2) The record illustrates later on (like in the SF/"Complication" segue we were lamenting earlier) that the cut/sudden segues on The Fragile are for songs that express similar emotions. You get a crossfade from the hopeful jazz of LM with the death-resolve of TGB, but sudden movement out of the spiteful acceptance in TBCD to the 'no choice' expression of UIA, two facets occurring simultaneously (or so is my interpretation, anyway).
Separate note: Out of all the segues that bug me, there is no justifying the horrid fade-up of "Pilgrimage" over the last half-bar of ED. Conceptual continuity between them is there - lost my way, may as well head out to somewhere else - so I would say it's actually an example of two songs that should have had the sudden segue like TBCD/UIA.

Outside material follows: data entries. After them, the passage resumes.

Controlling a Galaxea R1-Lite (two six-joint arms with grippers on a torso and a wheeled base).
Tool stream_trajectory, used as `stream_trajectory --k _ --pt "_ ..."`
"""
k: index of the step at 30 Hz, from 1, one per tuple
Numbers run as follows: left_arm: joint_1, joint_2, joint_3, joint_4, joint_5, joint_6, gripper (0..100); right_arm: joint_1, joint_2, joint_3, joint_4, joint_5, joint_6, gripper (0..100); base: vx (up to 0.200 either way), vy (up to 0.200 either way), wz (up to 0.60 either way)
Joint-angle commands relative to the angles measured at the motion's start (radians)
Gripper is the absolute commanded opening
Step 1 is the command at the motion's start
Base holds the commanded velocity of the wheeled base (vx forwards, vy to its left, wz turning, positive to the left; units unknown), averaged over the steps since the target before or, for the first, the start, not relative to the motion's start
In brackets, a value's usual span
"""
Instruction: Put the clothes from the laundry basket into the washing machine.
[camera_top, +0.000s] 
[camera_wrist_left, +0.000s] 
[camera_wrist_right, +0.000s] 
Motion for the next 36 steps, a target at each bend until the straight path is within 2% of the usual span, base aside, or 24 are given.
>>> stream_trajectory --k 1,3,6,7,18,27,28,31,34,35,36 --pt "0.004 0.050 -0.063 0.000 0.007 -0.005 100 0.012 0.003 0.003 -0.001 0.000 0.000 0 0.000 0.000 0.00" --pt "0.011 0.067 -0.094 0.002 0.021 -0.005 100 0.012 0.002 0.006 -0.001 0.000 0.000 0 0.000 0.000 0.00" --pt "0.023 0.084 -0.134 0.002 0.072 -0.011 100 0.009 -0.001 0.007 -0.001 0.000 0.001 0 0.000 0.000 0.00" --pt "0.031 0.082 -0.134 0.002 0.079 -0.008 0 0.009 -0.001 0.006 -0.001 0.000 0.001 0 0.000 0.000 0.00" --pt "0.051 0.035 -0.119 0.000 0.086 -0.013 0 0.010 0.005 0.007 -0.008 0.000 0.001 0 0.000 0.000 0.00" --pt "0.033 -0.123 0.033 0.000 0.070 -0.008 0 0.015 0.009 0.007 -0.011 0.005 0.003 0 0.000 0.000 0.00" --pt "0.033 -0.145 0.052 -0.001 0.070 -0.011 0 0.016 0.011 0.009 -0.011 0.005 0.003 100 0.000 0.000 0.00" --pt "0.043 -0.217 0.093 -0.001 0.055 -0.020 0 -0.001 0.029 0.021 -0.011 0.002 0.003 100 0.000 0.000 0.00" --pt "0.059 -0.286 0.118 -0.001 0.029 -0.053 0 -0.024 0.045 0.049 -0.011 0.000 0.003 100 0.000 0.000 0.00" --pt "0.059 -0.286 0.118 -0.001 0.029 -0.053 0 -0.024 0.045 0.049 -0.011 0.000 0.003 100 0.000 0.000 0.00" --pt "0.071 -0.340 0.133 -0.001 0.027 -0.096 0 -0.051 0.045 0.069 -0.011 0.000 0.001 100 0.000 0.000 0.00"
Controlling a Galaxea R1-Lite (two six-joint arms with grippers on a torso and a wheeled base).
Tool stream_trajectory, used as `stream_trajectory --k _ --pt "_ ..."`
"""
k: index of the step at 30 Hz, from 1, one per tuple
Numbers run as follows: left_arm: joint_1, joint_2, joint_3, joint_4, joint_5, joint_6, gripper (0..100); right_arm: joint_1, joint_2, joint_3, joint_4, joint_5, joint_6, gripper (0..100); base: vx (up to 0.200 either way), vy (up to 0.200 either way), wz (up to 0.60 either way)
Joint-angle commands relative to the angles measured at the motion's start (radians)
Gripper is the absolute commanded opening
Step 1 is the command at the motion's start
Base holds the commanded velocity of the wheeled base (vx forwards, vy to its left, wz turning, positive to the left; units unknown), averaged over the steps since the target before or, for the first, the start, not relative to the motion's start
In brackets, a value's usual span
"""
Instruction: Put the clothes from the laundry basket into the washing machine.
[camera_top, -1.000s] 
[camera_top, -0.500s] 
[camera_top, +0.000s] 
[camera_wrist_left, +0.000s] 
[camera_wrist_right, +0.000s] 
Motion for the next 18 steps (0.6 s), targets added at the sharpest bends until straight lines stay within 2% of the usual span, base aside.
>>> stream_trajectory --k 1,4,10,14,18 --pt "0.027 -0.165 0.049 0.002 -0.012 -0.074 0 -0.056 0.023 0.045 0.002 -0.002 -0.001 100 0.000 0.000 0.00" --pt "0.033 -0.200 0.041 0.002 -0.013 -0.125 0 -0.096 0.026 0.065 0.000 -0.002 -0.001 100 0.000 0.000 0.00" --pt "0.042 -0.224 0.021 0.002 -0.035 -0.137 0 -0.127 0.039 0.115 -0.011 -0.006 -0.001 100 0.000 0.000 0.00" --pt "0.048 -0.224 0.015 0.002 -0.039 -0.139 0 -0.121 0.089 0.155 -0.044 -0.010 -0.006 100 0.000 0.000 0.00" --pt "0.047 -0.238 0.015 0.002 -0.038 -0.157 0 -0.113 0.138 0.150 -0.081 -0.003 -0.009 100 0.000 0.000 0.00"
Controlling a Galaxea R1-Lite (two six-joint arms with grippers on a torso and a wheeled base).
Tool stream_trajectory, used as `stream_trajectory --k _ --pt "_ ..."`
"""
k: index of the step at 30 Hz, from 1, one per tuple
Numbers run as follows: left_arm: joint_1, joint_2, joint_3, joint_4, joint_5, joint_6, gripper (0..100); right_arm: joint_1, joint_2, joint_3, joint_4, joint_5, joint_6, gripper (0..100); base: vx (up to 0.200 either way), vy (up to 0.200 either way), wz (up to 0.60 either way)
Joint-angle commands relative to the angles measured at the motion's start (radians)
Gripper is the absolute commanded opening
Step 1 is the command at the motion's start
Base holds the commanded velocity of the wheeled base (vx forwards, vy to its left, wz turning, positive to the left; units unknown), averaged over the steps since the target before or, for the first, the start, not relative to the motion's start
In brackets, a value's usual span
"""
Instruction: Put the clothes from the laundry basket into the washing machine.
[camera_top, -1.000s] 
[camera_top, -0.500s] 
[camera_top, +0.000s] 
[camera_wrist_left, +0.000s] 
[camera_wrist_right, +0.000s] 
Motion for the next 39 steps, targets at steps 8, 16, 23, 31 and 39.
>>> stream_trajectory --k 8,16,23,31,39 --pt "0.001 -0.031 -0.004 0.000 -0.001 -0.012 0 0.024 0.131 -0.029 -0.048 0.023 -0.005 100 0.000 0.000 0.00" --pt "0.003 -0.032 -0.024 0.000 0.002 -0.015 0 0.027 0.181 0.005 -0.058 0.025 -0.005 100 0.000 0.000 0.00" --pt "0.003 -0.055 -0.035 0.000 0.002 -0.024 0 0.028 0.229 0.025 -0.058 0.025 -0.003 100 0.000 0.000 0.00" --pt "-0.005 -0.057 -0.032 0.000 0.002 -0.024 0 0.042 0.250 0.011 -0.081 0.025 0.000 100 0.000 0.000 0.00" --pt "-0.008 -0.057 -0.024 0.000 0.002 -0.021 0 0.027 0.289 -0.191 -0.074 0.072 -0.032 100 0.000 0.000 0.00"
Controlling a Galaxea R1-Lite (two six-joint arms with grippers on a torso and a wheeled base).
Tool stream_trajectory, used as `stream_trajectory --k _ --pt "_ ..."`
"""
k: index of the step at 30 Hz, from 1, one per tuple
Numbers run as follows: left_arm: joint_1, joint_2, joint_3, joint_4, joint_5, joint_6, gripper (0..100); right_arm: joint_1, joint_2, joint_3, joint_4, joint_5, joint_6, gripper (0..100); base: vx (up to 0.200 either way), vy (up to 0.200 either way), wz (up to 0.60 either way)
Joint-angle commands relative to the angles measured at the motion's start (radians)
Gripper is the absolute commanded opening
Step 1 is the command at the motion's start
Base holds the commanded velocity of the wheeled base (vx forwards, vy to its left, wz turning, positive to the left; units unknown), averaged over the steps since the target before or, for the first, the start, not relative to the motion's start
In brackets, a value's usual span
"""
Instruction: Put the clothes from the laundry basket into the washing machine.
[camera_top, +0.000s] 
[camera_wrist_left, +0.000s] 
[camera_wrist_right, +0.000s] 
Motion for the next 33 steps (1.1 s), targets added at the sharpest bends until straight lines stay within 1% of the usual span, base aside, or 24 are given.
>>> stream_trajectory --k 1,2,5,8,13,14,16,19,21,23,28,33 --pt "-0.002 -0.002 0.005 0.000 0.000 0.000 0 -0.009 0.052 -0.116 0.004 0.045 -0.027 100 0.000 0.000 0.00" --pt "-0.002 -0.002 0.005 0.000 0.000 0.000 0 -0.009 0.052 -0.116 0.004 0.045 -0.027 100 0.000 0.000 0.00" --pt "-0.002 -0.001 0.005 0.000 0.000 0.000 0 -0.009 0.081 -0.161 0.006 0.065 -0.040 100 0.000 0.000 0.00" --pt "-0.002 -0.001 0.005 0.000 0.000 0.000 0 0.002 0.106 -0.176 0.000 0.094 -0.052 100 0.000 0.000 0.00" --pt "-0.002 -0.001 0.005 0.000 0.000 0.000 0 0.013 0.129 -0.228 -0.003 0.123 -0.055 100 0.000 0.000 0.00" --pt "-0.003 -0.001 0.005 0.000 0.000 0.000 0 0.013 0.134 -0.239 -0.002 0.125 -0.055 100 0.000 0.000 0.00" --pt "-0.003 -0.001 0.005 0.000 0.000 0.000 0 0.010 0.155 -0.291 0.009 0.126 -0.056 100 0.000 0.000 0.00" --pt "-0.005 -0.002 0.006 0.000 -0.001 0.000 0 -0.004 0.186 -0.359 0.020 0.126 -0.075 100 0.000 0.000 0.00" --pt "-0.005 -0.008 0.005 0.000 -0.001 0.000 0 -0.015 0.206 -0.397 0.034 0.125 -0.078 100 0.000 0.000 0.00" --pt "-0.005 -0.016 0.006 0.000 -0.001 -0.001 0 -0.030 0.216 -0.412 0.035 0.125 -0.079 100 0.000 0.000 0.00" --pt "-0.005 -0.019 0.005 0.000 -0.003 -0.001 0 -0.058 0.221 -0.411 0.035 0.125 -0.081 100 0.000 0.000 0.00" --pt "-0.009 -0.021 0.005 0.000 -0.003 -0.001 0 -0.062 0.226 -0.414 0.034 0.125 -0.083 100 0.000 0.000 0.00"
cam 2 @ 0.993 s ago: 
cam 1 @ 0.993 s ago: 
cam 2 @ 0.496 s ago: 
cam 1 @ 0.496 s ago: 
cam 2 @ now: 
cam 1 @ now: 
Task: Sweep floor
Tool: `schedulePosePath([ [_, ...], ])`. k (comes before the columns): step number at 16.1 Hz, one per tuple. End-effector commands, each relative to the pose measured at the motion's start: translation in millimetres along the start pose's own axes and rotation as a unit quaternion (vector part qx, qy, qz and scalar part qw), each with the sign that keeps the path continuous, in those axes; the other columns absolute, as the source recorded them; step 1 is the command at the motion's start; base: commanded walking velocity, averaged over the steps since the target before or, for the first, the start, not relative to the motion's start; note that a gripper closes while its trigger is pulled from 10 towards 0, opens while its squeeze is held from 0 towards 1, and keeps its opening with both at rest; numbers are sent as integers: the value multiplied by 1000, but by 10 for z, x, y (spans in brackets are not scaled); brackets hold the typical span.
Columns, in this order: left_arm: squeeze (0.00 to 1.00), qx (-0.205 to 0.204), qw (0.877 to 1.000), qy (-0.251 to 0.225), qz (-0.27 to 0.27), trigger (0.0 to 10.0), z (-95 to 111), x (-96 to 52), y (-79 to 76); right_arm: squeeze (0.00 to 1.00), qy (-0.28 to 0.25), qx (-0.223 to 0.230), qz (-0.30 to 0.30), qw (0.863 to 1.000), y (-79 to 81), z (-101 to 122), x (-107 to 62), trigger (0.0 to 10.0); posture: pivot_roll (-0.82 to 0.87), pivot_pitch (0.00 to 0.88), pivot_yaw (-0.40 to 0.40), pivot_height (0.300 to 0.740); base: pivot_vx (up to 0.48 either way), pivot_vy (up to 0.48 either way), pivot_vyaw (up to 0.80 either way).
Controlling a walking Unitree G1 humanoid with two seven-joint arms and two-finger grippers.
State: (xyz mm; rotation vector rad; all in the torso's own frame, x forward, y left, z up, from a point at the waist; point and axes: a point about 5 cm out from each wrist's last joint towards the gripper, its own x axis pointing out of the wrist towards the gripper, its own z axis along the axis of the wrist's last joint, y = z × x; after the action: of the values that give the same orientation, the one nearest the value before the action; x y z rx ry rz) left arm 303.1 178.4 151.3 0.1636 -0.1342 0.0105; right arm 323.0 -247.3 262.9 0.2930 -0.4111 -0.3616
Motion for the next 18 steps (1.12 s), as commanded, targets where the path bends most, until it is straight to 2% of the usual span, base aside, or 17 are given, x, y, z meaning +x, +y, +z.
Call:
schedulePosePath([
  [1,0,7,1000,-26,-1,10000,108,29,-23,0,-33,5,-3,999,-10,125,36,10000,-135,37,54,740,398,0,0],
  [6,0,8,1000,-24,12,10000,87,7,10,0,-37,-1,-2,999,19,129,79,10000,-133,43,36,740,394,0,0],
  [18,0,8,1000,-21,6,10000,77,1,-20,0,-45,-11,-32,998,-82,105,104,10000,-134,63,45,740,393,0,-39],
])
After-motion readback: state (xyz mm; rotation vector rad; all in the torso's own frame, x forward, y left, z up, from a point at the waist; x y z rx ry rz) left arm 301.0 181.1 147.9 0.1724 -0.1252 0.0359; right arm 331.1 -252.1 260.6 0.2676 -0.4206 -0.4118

botley, i think you would be the perfect person to come one and talk with jeff & brian. you're extremely intelligent and you've spent a lot of time dissecting trent's music, so i'm certain you have a vast array of things to say about it. get in touch with any of us to talk about what episode(s) you'd most like to be on and what your schedule is like!
OK, sorry for replying to relatively old post, but i just took proper time to give this topic some attention, better late than never...
I soooo disagree that Pilgrimage is about some army march. I really pity those who are quick to label it as such when they heard some rhythmic crowd noise. But for me it's a vivid picture, always was, never fails to put a smile on my face, let's imagine a marching band instead! A circus coming into this town where life is slow, nothing happens, and kaboom! a carnival in the midnight, when everyone's gets a mask, a funny hat, a face paint and the music is on every corner, everyone cheering, drunk, maybe there a fight somewhere but it's a comic one - for candy and toys, you know. Firebreathers, acrobats, midgets, the show that sucks you in and make you lose mind for a little while. It's a fucking party, guys!
I've always liked "Pilgrimage."
And I've always thought "Starfuckers, Inc." was an excellent song. I understand that it is very different from the rest of the album but I'm always surprised at how many people list this as one of their least favourite NIN tracks.
Last edited by newmodel87; 10-17-2015 at 08:39 PM.